Prix d’interprétation féminine

Léa Drucker, «Dossier 137» de Dominik Moll

A travers une enquête de l’IGPN sur un cas de violences policières pendant les gilets jaunes, l’auteur de La nuit du 12 noue un polar social ample et intelligent dans lequel Léa Drucker donne à la moindre crispation de son menton, au moindre tressaillement de son regard une intensité chargée de pallier l’absence d’affect de sa parole procédurière.

Ex-æquo avec Parinaz Izadyar, «Woman and Child» de Saeed Roustayi

Décrié pour avoir tourné dans le respect des règles de la république islamique iranienne, le cinéaste, passé par la prison en 2023 mène en réalité un subtil et violent réquisitoire contre le régime. Magistrale, Parinaz Izadyar interprète Mahnaz, héroïne aux antipodes de la mère courage. Sa rage brutale, comme un sursaut de vie, achève de corroder jusqu’aux plus circonspectes réserves qu’on peut ressentir face à cet objet virtuose…

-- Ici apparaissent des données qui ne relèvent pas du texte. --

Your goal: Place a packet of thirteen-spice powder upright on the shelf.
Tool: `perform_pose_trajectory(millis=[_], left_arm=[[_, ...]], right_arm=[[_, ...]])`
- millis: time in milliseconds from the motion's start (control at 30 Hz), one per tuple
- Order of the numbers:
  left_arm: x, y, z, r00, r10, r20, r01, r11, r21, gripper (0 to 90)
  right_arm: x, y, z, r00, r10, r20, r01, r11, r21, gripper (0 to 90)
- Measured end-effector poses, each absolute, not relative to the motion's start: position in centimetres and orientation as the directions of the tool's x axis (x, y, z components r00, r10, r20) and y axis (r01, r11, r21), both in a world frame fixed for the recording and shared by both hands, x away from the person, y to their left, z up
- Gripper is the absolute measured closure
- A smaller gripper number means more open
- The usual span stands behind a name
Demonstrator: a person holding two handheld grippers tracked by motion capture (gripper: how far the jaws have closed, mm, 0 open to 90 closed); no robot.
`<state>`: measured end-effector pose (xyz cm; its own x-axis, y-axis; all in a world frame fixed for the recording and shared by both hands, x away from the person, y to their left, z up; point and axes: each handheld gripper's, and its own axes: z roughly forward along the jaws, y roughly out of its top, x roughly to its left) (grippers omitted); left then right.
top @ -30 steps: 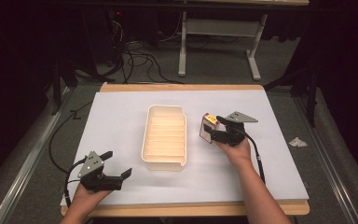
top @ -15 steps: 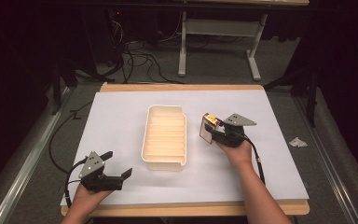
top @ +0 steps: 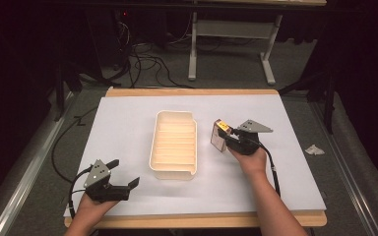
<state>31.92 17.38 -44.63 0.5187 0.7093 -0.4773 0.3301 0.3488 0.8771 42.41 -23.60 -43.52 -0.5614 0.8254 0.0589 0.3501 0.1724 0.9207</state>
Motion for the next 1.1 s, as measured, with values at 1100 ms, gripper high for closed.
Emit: perform_pose_trajectory(millis=[1100], left_arm=[[31.9, 17.4, -44.6, 0.523, 0.704, -0.48, 0.331, 0.351, 0.876, 4.2]], right_arm=[[41.6, -24.4, -42.2, -0.576, 0.817, 0.025, 0.301, 0.184, 0.936, 68.5]])
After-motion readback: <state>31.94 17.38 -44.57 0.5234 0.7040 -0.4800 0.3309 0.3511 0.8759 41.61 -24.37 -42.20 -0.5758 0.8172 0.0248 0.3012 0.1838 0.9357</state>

Prix d’interprétation masculine

Stellan Skarsgard, «Valeur sentimentale» de Joachim Trier

Le film virtuose du réalisateur norvégien sur le retour d’un cinéaste absent dans la vie de ses filles adultes, est son plus formidable long métrage à ce jour. Stellan Skarsgard est magistral dans le rôle d’un vieux cinéaste misanthrope dont la carrière sur le déclin pourrait bien être relancée avec un nouveau projet autobiographique, refusé par sa propre fille actrice mais accepté par une star hollywoodienne.

Prix du scénario

«Nouvelle Vague» de Richard Linklater

Chronique recréée de la fabrication d’A bout de souffle, le film de l’Américain, tourné à Paris et en français, saisit au présent les conditions qui ont rendu possible le chef-d’œuvre de Jean-Luc Godard. Une bande de jeunes se balade sur la crête entre l’incertitude et la prétention, entre laisser filer le temps et saisir le bon moment.

Palme du même pas peur

«Un simple accident» de Jafar Panahi

Dans son nouveau film tourné à sa sortie de prison, l’Iranien, figure éminente de la dissidence, raconte la relation entre une victime et son bourreau, lors d’une virée en van. Un règlement de comptes sans détour avec le régime.

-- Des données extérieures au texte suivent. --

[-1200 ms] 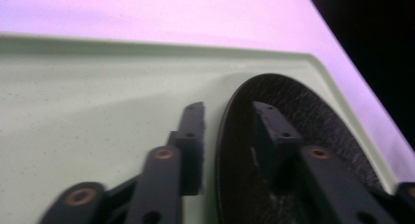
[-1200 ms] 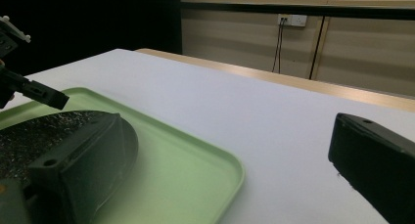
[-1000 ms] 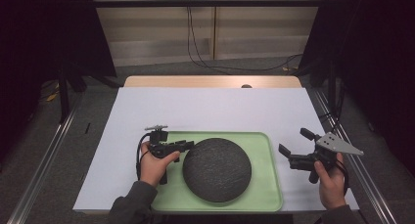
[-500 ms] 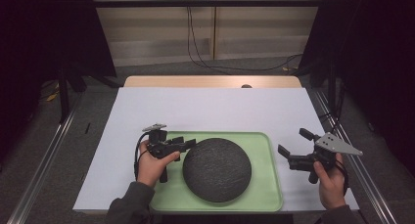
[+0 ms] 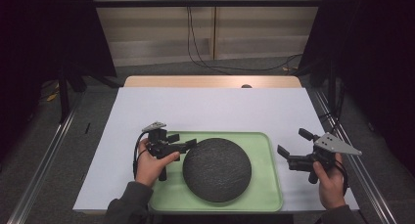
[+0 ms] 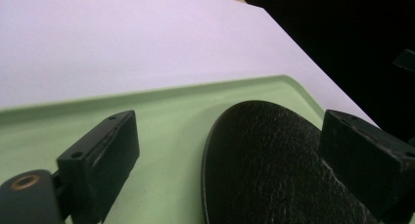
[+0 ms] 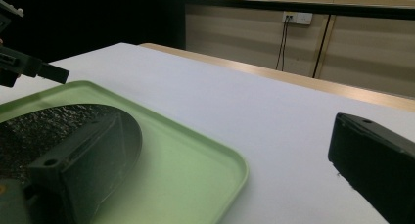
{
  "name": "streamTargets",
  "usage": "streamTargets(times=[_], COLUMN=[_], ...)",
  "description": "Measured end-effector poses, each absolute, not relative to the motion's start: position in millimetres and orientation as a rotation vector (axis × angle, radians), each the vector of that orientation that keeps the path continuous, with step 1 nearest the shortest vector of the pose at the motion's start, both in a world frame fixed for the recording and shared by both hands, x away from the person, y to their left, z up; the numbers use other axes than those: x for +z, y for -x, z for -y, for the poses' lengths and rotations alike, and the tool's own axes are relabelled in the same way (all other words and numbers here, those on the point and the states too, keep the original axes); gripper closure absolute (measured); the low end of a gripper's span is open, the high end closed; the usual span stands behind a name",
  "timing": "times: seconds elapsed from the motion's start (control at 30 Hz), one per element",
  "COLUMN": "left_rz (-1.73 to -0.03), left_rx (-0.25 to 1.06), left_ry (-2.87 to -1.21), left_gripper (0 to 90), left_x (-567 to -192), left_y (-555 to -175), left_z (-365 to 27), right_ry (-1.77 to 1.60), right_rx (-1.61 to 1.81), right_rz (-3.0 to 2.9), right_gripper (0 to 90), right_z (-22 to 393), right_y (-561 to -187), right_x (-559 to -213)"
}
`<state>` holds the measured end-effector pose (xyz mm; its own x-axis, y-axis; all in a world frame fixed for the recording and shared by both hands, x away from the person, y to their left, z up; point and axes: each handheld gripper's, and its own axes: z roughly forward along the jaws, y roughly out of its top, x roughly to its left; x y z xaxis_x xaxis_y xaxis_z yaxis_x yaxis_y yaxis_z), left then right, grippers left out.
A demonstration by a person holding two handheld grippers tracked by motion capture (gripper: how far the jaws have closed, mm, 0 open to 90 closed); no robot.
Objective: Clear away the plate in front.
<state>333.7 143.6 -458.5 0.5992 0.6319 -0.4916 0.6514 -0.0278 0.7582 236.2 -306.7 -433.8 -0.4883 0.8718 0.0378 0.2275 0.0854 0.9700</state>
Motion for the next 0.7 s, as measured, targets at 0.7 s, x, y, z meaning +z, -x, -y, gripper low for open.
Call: streamTargets(times=[0.7], left_rz=[-0.954], left_rx=[0.039], left_ry=[-1.772], left_gripper=[4.7], left_x=[-455], left_y=[-330], left_z=[-162], right_ry=[-1.080], right_rx=[1.433], right_rz=[-1.796], right_gripper=[0.1], right_z=[307], right_y=[-237], right_x=[-434])
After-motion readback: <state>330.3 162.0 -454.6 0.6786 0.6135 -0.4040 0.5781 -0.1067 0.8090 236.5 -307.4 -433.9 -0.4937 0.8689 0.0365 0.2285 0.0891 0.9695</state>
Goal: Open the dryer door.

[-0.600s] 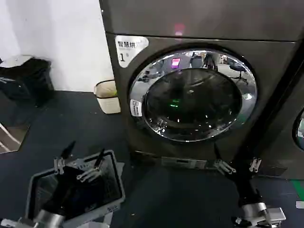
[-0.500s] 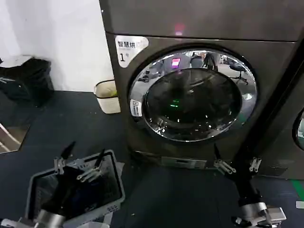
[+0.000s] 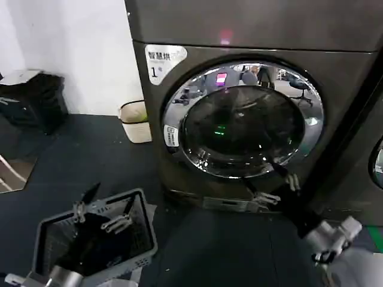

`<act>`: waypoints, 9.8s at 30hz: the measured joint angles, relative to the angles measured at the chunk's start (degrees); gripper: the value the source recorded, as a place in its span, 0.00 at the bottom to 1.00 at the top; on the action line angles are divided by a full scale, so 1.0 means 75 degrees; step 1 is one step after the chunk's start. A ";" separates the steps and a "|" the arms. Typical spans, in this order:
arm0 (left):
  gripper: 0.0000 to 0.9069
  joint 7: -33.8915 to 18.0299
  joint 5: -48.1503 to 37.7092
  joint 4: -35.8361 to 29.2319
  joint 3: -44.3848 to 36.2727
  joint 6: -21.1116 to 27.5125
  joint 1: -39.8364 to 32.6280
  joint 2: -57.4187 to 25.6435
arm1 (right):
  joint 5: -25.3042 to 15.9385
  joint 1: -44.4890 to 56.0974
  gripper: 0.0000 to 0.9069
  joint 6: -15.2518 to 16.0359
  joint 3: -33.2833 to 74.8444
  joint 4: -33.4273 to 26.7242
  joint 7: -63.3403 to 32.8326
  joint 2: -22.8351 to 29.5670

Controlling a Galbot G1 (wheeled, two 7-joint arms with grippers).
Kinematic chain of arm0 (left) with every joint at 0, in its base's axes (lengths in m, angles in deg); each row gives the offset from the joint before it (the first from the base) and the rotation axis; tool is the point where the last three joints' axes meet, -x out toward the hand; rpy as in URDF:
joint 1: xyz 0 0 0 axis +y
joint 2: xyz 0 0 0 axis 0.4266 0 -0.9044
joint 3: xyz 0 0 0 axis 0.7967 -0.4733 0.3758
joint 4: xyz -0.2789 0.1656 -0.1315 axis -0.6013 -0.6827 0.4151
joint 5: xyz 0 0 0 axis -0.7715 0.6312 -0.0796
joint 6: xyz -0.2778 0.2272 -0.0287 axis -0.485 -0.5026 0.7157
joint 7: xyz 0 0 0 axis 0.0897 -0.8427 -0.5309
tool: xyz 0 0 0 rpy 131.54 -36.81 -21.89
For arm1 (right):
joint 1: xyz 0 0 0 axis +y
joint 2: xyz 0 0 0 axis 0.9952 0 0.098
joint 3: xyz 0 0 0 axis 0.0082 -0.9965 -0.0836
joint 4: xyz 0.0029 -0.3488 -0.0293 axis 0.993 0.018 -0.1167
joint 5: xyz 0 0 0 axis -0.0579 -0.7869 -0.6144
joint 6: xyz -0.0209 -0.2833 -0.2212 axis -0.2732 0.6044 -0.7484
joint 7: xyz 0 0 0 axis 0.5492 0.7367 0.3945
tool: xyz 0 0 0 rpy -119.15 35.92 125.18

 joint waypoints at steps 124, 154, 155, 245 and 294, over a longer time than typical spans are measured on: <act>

Prix du film qui aurait dû être en compète

«Yes» de Nadav Lapid

Dans un long métrage épuisant et courageux, le cinéaste israélien produit en temps réel la satire féroce d’un pays ivre de vengeance. Le film, présenté à la Quinzaine des cinéastes, se met régulièrement à vriller, l’image à convulser littéralement, la caméra affolée, secouée par des spasmes de rage et d’indignation.

Caméra d’or

«Nino» de Pauline Loquès

Dans ce touchant premier long métrage, un jeune homme apprend être atteint d’un cancer de la gorge mais ne parvient pas à en parler à ses proches. «Comment dire, comment jouir dans sa situation, où être hors de chez soi vaut pour être hors de soi, loin de son corps qui le rattrape ?»

Un Certain Regard

«Le rire et le Couteau» de Pedro Pinho

Le film-fleuve du cinéaste portugais sur un ingénieur portugais venu faire une étude environnementale en Guinée-Bissau, glisse dans les méandres des désirs et des incertitudes. Les trois heures trente commencent, elles passeront en un éclair – une longue foudre suspendue, électricité lente dans le ciel de Bissau.

Queer Palm

«Pillion» d’Harry Lighton

Le premier long métrage du réalisateur anglais suit la relation de domination entre un jeune homme timide et le chef d’un gang de motards. Manifestement inexpérimenté mais immédiatement fasciné par la personnalité et la carrure de Ray, Colin se laisse délicieusement entraîner dans un programme d’asservissement volontaire où il doit coucher sur le tapis au pied du lit de son maître

L’Œil d’or du meilleur documentaire

«Put Your Soul on Your Hand and Walk» de Sepideh Farsi

La documentariste iranienne installée en France raconte l’horreur de la guerre à Gaza à travers le regard de la photographe Fatma Hassouna, tuée par l’armée israélienne avant la diffusion du film. Le cinéma ne peut rien faire d’autre que de tenter, malgré les interférences, contre le silence de mort exigé par les bourreaux, d’entrer en communication avec les vivantes et les vivants, de se reconnecter à eux.